08Which pays a better dividend — CVEO or MGRC or WSC or BBGI or ABM?
In this comparison, ABM (2.
6% yield), MGRC (1. 7% yield), WSC (1. 2% yield), CVEO (0. 9% yield) pay a dividend. BBGI does not pay a meaningful dividend and should not be held primarily for income.
09Is CVEO or MGRC or WSC or BBGI or ABM better for a retirement portfolio?
For long-horizon retirement investors, McGrath RentCorp (MGRC) is the stronger choice — it scores higher on the combination of lower volatility, dividend reliability, and long-term compounding (low volatility (β 0.

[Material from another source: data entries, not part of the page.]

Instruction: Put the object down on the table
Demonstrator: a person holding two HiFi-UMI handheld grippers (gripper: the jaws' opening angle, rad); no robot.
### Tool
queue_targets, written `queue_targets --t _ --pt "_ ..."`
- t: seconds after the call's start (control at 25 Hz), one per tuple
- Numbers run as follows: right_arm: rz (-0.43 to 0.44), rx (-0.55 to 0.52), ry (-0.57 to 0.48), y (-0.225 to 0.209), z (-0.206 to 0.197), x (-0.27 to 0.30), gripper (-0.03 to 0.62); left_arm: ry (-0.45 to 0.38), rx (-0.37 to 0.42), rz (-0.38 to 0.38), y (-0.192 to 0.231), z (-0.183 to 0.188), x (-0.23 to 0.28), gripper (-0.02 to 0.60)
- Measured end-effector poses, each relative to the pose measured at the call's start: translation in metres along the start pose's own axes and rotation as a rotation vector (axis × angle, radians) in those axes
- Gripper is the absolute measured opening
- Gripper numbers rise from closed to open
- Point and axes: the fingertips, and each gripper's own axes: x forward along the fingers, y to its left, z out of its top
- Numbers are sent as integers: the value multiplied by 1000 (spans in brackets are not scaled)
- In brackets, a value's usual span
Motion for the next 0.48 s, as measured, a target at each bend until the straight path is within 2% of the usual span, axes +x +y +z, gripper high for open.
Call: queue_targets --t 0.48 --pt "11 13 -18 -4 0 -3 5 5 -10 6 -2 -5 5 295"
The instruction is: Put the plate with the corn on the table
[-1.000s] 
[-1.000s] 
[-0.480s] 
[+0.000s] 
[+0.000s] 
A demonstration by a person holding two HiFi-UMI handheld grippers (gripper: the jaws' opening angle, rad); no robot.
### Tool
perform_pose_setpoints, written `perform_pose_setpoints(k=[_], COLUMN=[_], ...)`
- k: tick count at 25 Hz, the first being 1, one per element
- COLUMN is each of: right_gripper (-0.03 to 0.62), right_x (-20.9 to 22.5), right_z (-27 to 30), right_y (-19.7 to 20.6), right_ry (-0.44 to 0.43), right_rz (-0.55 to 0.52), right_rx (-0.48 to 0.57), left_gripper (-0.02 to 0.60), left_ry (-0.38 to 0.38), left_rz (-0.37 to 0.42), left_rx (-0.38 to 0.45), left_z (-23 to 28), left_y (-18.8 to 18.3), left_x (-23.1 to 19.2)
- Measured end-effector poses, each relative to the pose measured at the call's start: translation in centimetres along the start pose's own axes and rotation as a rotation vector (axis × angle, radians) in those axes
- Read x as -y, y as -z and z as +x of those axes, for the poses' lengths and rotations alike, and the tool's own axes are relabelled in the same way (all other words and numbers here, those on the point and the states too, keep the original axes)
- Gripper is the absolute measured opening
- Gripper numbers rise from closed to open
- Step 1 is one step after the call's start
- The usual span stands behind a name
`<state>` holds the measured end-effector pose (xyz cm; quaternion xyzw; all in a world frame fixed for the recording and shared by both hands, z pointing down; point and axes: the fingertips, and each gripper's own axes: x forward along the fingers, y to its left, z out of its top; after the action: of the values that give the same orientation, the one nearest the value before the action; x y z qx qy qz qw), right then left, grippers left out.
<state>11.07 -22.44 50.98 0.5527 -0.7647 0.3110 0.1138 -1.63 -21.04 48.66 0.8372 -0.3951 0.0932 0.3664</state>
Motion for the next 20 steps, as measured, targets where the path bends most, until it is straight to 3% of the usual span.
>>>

87), 1. 7% yield, +401. 5% 10Y return). Beasley Broadcast Group, Inc. (BBGI) carries a higher beta of 3. 23 — meaning larger drawdowns in market downturns, which matters significantly when you cannot wait years for a recovery. Both have compounded well over 10 years (MGRC: +401. 5%, BBGI: -78. 6%), confirming both are viable long-term holds — but the lower-volatility option typically results in less emotional selling during corrections. Retirement portfolios generally favour predictability over maximum returns. Consult a financial advisor before making allocation decisions.
10What are the main differences between CVEO and MGRC and WSC and BBGI and ABM?

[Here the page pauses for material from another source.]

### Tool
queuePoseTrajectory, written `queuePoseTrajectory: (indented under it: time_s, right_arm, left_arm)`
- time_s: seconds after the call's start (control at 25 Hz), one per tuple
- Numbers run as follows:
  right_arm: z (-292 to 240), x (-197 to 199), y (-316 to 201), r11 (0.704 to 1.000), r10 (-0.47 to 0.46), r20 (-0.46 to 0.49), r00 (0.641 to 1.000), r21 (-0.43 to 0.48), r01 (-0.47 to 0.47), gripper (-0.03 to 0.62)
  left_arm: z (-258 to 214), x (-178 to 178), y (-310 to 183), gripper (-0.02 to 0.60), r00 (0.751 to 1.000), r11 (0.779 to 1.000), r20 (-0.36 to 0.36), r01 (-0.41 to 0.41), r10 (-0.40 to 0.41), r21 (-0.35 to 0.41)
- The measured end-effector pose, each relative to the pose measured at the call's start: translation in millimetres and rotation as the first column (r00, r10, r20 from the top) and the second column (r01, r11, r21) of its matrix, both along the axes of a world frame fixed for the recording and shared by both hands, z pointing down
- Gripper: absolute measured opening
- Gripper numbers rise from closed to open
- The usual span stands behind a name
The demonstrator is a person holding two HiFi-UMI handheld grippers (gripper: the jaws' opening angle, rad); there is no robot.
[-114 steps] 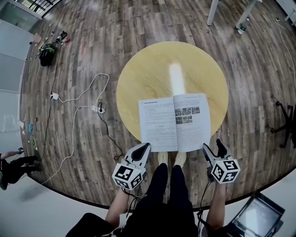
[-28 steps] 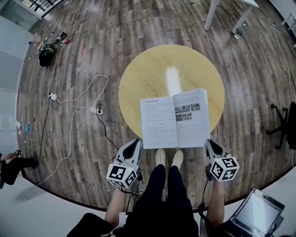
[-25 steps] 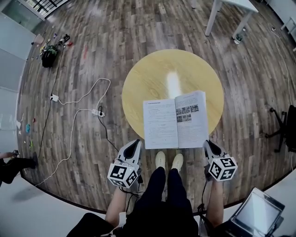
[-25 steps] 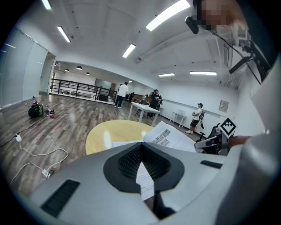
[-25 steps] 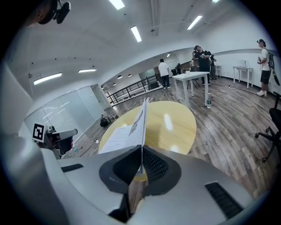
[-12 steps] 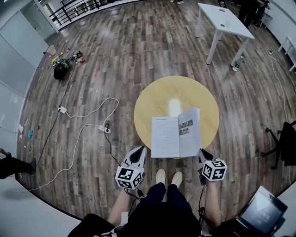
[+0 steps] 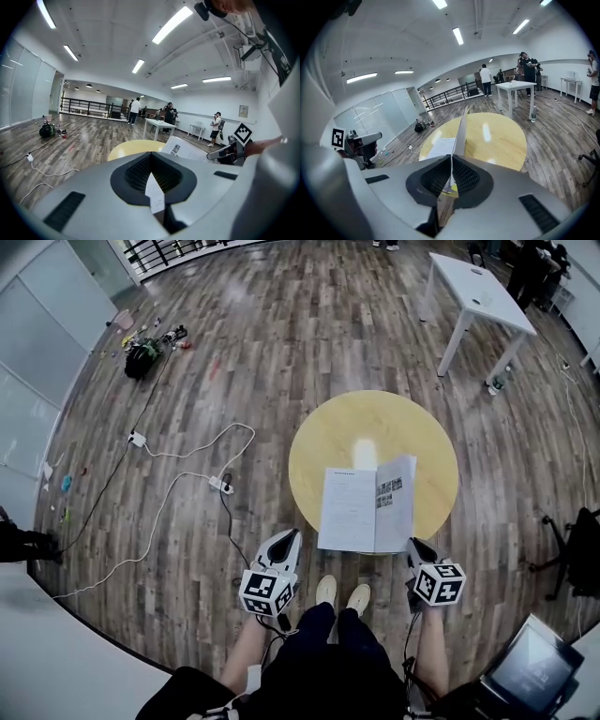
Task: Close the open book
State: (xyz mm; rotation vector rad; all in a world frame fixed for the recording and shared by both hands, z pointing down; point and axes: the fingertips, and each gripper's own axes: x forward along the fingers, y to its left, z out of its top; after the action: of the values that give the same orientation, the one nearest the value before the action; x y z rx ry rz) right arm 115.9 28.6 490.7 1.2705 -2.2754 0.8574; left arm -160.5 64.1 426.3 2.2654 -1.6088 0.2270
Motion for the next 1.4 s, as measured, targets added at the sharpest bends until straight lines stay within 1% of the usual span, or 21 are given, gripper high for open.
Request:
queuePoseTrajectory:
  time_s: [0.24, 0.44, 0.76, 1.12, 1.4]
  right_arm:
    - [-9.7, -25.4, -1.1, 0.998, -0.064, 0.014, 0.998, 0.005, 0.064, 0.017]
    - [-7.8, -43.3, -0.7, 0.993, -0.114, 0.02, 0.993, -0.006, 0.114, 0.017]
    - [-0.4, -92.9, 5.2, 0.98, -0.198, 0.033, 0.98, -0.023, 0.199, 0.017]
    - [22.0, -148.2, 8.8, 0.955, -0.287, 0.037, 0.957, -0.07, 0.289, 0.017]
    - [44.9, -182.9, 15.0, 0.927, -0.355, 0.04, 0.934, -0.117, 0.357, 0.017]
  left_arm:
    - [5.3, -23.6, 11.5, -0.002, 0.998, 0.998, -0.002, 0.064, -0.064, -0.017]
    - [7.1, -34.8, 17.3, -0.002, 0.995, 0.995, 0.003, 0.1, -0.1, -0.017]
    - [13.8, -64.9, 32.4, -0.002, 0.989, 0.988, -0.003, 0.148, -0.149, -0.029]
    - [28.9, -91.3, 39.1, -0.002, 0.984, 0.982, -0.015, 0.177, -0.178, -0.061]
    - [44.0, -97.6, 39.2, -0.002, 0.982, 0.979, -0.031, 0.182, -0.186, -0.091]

These companies operate in different sectors (CVEO (Industrials) and MGRC (Industrials) and WSC (Industrials) and BBGI (Communication Services) and ABM (Industrials)), which means they face different economic cycles, regulatory environments, and macro sensitivities — making direct comparison nuanced.
In terms of investment character: CVEO is a small-cap quality compounder stock; MGRC is a small-cap quality compounder stock; WSC is a small-cap quality compounder stock; BBGI is a small-cap quality compounder stock; ABM is a small-cap deep-value stock. CVEO, MGRC, WSC, ABM pay a dividend while BBGI does not, making them suitable for different income and tax situations. These fundamental differences mean investors should not choose between them on a single metric — the "better stock" depends entirely on which of these characteristics aligns with your investment strategy.
Find Stocks Like These
Explore pre-built screens for each stock's profile, or build a custom screen to find stocks that outperform all of them.
You Might Also Compare
Based on how these companies actually compete and overlap — not just which sector they're filed under.